▶ WHAT YOU NEED TO DO
Among the entries below, how many lines contain the string "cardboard"? Only the number is wanted.

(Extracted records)
========

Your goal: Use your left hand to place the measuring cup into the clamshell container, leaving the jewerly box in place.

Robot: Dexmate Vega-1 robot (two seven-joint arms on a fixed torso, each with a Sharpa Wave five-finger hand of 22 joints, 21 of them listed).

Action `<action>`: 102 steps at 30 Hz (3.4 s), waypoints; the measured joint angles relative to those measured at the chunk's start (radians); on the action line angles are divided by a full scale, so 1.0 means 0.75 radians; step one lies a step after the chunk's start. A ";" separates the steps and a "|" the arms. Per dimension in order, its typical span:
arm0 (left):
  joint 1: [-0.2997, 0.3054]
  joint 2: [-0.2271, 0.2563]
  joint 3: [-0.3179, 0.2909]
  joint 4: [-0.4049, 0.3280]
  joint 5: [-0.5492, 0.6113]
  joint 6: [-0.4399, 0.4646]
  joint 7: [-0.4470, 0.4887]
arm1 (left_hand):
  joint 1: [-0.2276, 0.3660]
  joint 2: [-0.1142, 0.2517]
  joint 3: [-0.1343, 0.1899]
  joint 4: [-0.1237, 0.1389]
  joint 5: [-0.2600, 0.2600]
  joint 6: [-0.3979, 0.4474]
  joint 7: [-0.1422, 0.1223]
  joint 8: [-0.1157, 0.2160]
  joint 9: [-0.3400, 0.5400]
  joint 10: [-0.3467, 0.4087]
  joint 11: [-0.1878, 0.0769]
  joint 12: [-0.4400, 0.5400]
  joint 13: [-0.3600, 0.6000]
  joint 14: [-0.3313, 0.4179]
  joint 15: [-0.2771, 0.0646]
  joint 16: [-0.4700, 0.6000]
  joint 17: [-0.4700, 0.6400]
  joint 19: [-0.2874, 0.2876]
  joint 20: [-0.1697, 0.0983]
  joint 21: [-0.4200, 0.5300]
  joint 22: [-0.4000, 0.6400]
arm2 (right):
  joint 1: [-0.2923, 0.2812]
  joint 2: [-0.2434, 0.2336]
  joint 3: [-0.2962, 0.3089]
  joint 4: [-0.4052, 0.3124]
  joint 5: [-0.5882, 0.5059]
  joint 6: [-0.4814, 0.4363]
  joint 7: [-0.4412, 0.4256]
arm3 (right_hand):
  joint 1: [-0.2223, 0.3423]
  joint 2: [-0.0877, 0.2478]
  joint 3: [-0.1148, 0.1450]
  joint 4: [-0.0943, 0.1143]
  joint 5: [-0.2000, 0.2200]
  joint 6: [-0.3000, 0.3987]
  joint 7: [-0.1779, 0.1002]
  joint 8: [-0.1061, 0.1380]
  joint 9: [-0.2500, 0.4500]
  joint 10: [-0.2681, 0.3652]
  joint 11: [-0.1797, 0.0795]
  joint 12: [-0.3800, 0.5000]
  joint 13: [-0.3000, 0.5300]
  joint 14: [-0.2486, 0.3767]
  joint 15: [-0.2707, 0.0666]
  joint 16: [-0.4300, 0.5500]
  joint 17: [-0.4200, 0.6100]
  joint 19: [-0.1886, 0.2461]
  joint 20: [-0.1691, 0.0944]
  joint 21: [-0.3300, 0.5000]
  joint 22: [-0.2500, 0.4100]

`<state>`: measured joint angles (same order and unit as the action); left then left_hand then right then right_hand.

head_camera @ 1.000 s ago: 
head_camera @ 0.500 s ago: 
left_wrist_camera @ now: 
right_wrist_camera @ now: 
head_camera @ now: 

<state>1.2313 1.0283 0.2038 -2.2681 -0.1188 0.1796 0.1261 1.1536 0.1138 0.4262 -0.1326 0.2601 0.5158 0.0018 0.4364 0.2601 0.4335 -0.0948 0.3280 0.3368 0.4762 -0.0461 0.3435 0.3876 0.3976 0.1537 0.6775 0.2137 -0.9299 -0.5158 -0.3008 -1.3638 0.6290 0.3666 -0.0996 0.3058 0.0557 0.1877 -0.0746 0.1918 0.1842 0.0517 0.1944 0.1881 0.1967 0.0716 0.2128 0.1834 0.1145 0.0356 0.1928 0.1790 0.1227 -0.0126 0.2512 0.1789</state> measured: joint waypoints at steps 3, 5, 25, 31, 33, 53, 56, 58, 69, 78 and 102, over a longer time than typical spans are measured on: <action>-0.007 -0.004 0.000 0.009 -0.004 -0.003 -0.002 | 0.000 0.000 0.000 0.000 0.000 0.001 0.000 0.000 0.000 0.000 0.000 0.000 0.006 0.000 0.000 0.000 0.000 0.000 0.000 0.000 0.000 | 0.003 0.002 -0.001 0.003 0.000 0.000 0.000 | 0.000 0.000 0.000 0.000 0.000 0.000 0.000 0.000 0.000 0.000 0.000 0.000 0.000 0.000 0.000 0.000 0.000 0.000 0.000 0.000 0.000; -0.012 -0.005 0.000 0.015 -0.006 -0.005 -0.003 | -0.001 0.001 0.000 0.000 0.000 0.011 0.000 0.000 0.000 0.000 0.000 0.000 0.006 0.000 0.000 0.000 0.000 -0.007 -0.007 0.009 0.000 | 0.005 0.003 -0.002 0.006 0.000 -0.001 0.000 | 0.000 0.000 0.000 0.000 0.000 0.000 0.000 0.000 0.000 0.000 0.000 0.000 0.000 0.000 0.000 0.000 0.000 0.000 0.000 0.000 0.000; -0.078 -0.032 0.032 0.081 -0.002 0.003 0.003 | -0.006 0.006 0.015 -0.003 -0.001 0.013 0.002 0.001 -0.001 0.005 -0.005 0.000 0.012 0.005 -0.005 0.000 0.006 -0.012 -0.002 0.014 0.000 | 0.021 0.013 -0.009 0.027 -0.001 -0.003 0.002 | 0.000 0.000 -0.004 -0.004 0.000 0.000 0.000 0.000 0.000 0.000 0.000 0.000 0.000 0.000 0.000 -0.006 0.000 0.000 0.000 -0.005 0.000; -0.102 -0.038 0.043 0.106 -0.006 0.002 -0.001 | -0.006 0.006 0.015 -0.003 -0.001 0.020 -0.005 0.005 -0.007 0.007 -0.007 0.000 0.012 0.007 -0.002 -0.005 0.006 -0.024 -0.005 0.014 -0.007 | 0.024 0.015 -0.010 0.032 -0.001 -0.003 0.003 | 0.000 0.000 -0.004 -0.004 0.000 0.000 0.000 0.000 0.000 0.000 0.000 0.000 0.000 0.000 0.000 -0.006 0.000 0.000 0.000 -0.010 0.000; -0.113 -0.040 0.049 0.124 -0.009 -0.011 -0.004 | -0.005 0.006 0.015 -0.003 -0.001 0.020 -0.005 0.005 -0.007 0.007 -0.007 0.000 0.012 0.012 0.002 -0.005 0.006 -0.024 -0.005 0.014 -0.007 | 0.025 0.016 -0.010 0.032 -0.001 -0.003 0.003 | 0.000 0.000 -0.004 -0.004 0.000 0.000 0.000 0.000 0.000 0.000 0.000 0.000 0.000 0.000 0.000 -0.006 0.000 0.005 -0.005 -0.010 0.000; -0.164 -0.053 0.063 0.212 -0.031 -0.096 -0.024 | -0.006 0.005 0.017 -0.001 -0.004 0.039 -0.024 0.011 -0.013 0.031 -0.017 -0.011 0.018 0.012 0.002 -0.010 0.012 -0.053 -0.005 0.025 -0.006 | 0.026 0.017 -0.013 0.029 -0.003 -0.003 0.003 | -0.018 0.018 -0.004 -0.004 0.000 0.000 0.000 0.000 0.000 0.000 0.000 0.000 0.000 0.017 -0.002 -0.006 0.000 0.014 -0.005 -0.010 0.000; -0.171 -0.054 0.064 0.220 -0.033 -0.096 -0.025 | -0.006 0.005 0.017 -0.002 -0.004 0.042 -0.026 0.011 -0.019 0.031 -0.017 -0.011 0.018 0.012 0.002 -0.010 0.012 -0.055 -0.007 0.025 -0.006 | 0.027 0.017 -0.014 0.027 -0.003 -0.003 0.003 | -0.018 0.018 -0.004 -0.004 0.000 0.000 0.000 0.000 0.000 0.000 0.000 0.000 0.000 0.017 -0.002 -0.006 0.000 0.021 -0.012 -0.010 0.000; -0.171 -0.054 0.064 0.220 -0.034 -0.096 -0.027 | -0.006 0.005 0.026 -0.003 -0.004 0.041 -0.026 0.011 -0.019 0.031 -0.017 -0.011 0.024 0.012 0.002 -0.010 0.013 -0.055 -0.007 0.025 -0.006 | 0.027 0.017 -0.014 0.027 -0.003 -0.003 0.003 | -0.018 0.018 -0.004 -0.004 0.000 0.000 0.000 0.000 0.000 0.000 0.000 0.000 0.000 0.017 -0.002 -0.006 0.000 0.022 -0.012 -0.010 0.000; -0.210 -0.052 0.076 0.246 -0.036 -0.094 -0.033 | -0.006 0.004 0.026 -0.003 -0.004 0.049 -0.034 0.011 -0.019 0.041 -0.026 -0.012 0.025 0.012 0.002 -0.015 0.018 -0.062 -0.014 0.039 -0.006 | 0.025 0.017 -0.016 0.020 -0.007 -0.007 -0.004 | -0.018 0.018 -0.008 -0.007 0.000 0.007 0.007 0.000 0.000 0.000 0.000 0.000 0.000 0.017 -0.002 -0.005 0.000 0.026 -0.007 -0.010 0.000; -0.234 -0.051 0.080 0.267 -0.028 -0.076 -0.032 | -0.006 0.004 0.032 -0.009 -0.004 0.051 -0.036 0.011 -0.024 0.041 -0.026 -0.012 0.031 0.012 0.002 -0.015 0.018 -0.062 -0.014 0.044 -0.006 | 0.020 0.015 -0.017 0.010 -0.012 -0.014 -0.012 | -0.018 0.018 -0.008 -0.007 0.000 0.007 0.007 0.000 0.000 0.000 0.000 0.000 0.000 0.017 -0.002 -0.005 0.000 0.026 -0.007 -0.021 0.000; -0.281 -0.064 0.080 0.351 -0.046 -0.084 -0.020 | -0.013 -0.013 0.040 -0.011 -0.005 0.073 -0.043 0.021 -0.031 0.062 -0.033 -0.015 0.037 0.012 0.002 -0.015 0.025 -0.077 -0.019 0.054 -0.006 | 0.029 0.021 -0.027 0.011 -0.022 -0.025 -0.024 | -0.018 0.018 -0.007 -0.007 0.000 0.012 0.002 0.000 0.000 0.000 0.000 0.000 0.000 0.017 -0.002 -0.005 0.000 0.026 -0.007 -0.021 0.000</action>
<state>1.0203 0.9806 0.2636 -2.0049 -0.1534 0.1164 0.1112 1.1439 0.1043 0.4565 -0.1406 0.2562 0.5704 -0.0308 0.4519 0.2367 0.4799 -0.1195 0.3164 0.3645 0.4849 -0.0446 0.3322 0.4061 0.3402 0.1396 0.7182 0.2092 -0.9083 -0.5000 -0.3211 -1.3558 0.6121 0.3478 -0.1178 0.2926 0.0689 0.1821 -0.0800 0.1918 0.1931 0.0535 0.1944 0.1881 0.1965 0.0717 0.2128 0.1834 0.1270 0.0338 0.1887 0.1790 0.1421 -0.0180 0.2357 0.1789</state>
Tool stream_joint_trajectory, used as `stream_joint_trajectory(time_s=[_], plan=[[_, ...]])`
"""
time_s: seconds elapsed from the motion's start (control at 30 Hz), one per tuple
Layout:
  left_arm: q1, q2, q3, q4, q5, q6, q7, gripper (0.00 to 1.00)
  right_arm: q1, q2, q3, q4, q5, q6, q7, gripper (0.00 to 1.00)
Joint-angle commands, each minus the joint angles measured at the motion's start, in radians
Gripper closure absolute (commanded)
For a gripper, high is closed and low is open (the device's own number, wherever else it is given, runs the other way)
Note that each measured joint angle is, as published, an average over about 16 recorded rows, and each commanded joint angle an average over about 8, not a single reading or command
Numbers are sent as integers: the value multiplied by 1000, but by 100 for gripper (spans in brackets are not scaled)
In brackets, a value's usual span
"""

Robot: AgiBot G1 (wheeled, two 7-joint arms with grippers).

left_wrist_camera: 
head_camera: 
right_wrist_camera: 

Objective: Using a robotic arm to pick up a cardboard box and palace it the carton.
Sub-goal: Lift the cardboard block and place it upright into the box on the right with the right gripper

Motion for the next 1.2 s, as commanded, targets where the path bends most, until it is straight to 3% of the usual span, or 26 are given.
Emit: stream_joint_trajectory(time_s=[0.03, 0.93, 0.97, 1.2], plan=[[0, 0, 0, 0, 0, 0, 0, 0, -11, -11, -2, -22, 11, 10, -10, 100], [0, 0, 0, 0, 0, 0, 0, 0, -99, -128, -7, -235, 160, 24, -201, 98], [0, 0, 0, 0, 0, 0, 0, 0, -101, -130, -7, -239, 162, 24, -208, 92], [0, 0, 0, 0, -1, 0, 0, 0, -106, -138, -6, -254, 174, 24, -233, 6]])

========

▶ SOLUTION
2